Main Outcomes and Measures
Ability of algorithms to predict type 1 or sever ROP was measured using statistical indices (pooled sensitivity, specificity, and summary area under the receiver operating characteristic curves, as well as pooled negative likelihood ratios and positive likelihood ratios and diagnostic odds ratios).
A total of 61 studies (>37 000 infants) were included in the meta-analysis. The pooled estimates for sensitivity and specificity, respectively, were 0.89 (95% CI, 0.85-0.92) and 0.57 (95% CI, 0.51-0.63) for WINROP (Weight, IGF-1 [insulinlike growth factor 1], Neonatal, ROP), 1.00 (95% CI, 0.88-1.00) and 0.60 (95% CI, 0.15-0.93) for G-ROP (Postnatal Growth and ROP), 0.95 (95% CI, 0.71-0.99) and 0.52 (95% CI, 0.36-0.68) for CHOP ROP (Children’s Hospital of Philadelphia ROP), 0.99 (95% CI, 0.73-1.00) and 0.49 (95% CI, 0.03-0.74) for ROPScore, 0.98 (95% CI, 0.94-0.99) and 0.35 (95% CI, 0.22-0.51) for CO-ROP (Colorado ROP). The original PINT (Premature Infants in Need of Transfusion) ROP study reported a sensitivity of 0.98 (95% CI, 0.91-0.99) and a specificity of 0.36 (95% CI, 0.30-0.42). The pooled negative likelihood ratios were 0.19 (95% CI, 0.13-0.27) for WINROP, 0.0 (95% CI, 0.00-0.32) for G-ROP, 0.10 (95% CI, 0.02-0.53) for CHOP ROP, 0.03 (95% CI, 0.00-0.77) for ROPScore, and 0.07 (95% CI, 0.03-0.16) for CO-ROP. The pooled positive likelihood ratios were 2.1 (95% CI, 1.8-2.4) for WINROP, 2.5 (95% CI, 0.7-9.1) for G-ROP, 2.0 (95% CI, 1.5-2.6) for CHOP ROP, 1.9 (95% CI, 1.1-3.3) for ROPScore, and 1.5 (95% CI, 1.2-1.9) for CO-ROP.
Conclusions and Relevance
This study suggests that weight gain–based algorithms have adequate sensitivity and negative likelihood ratios to provide reasonable certainty in ruling out type 1 ROP or severe ROP. Given the implications of missing even a single case of severe ROP, algorithms with very high sensitivity (close to 100%) and low negative likelihood ratios (close to zero) need to be chosen to safely reduce the number of unnecessary examinations in infants at lower risk of severe ROP.

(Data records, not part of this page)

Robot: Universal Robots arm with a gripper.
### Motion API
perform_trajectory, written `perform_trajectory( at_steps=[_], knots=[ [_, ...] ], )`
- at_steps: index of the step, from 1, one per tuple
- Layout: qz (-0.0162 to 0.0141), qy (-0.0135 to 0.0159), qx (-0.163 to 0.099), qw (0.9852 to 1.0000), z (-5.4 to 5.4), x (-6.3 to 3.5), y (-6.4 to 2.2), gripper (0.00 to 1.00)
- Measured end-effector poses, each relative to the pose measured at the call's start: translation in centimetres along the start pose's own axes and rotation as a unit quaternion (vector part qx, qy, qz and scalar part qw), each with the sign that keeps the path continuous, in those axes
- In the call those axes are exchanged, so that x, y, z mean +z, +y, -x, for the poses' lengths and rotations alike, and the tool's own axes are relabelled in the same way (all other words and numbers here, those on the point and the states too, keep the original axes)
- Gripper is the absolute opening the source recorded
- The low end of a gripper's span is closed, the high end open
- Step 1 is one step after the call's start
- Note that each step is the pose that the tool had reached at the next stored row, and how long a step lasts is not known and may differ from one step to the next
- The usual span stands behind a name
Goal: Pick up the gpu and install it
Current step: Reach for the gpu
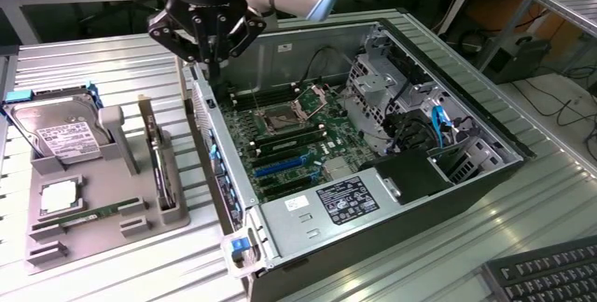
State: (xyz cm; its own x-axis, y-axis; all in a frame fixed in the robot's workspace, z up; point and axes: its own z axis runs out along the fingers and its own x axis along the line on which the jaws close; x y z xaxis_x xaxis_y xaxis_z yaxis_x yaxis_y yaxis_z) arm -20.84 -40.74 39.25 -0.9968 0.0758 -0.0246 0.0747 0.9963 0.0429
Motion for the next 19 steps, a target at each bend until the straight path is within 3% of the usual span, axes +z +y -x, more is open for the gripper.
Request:
perform_trajectory(
  at_steps=[8,14,19],
  knots=[
    [-0.0023,-0.0001,0.000,1.0000,-3.4,0.68,-0.46,0.11],
    [-0.0044,-0.0003,0.000,1.0000,-6.8,1.68,-0.80,0.11],
    [-0.0056,-0.0004,0.000,1.0000,-8.8,2.44,-1.03,0.11]
  ],
)
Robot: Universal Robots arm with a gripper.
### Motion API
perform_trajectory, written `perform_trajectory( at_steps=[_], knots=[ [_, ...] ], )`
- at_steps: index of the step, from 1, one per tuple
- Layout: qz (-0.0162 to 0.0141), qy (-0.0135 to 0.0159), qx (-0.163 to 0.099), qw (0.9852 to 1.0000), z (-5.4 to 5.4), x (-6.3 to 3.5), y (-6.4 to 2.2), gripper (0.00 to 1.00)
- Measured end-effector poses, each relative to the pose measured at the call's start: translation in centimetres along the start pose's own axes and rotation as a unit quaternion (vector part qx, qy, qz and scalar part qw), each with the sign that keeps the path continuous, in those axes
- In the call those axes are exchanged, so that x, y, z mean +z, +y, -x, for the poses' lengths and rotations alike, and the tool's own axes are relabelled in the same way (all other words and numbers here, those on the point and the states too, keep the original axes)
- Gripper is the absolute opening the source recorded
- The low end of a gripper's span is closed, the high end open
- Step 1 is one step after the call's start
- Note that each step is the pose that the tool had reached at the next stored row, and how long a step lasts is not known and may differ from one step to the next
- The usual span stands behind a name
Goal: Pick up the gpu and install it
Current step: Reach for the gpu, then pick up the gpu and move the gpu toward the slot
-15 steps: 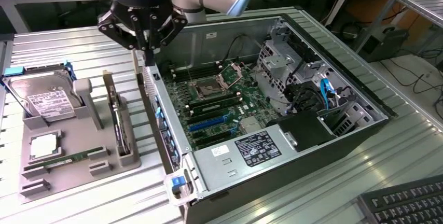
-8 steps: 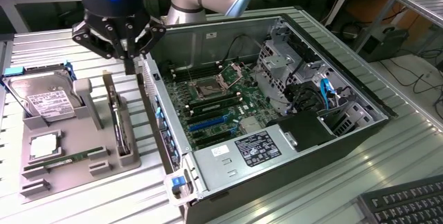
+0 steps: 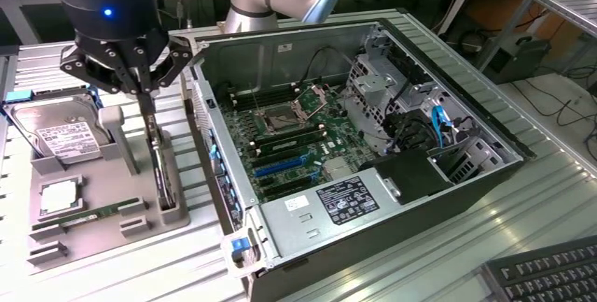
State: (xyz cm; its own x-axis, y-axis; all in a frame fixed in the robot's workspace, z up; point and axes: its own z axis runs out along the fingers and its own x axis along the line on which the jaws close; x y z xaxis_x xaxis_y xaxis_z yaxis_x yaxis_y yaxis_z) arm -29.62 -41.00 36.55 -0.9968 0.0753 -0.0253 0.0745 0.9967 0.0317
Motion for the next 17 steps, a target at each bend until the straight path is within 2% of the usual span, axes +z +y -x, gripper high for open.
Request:
perform_trajectory(
  at_steps=[14,15,16,17],
  knots=[
    [-0.0002,0.0002,0.000,1.0000,-0.19,0.22,-0.06,0.11],
    [-0.0002,0.0002,0.000,1.0000,-0.19,0.22,-0.06,0.17],
    [-0.0002,0.0002,0.000,1.0000,-0.19,0.22,-0.06,0.30],
    [-0.0002,0.0002,0.000,1.0000,-0.19,0.24,-0.06,0.30]
  ],
)
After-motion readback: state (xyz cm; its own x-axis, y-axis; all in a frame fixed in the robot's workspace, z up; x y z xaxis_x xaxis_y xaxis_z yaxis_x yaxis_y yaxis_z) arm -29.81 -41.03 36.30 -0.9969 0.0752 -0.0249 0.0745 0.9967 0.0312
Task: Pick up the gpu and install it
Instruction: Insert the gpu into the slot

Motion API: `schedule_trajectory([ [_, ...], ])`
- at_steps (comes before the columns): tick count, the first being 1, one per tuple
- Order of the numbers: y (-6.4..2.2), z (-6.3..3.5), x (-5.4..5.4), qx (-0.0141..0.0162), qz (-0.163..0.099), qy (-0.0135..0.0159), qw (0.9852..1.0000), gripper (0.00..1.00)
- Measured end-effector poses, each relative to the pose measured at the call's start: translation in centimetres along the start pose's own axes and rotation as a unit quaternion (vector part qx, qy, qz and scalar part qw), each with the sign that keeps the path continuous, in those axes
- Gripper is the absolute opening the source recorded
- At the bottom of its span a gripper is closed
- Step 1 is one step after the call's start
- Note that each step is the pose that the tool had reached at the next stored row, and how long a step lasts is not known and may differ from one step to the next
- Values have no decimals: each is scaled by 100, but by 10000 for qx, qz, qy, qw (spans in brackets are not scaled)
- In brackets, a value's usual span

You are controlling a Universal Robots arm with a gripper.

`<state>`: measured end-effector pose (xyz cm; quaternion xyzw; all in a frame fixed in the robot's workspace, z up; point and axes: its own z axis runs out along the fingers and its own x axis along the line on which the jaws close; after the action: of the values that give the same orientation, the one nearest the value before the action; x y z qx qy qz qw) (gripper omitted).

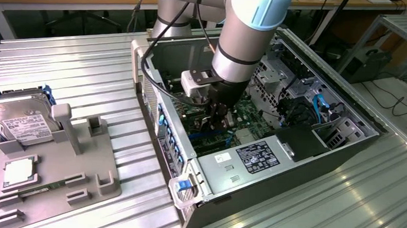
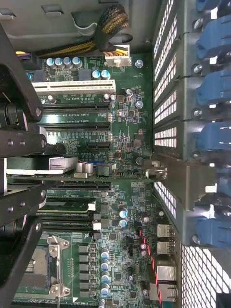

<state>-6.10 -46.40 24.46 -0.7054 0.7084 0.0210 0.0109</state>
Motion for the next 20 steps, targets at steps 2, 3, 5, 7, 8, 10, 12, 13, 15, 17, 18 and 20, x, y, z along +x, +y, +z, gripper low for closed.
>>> schedule_trajectory([
  [2,1,15,1,0,0,1,10000,27],
  [3,2,19,1,-1,0,2,10000,27],
  [5,2,20,1,-1,0,2,10000,27],
  [7,1,22,1,0,0,0,10000,27],
  [8,1,19,1,0,0,0,10000,27],
  [10,1,11,0,1,0,-2,10000,27],
  [12,2,9,0,1,0,-1,10000,27],
  [13,4,8,0,0,1,0,10000,27],
  [15,5,6,0,0,1,0,10000,27],
  [17,5,5,0,0,0,-1,10000,27],
  [18,5,5,0,0,0,-1,10000,27],
  [20,5,5,0,0,0,0,10000,27],
])
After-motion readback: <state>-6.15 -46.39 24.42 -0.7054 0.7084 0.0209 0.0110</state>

Retinopathy of prematurity (ROP) is a disease of pathologic neovascularization affecting preterm infants. In early postnatal life, hyperoxia leads to suppression of vascular growth factors (phase 1). Subsequently, as retinal hypoxia sets in, there is an upsurge of vascular growth factors leading to unregulated vasoproliferation (phase 2).1 ROP either regresses spontaneously or continues to advance and can progress to cause retinal detachment and blindness if not detected and treated early.2 Infants with lower gestation and lower birth weight have a higher risk of developing ROP. Currently, at-risk infants are screened using repeated eye examinations (binocular indirect ophthalmoscopy [BIO]) starting at approximately 30 to 32 weeks’ postmenstrual age and continuing until the retinal vasculature is fully mature (approximately 40 weeks’ postmenstrual age).3 However, only fewer than 10% of screened infants need treatment for ROP.2
Animal experiments have demonstrated the importance of nutrition and insulinlike growth factor 1 (IGF-1) in the retinal vascular development. Insufficient activation of endothelial growth factor by IGF-1 can alter the development of the retinal vasculature.4 In the clinical setting, low postnatal weight gain is considered as a surrogate marker for slower-than-expected increases in serum IGF-1 levels.5 Based on this hypothesis, risk prediction models such as WINROP (Weight, IGF-1, Neonatal Retinopathy of Prematurity),6 G-ROP (Postnatal Growth and Retinopathy of Prematurity),7 PINT (Premature Infants in Need of Transfusion) ROP,8 CHOP (Children's Hospital of Philadelphia) ROP,9 ROPScore,10 and CO-ROP (Colorado Retinopathy of Prematurity),11 have been evaluated to see whether they can predict the development of significant ROP. These models have the potential advantage of reducing the number of BIO examinations. However, to our knowledge, these models have not been implemented in clinical practice because of their limited generalizability.3
The rationale for this systematic review was to assess whether postnatal weight gain–based algorithms have the potential to predict the development of type 1 or severe ROP. This review gains further importance given the current COVID-19 pandemic, which has led to the curtailment of health services, including ROP screening programs, due to the limited availability of ophthalmologists and mobile screening teams.12 The aim of this systematic review was to synthesize evidence by pooling the diagnostic accuracy indices for postnatal weight gain–based algorithms for predicting type 1 or severe ROP in preterm infants.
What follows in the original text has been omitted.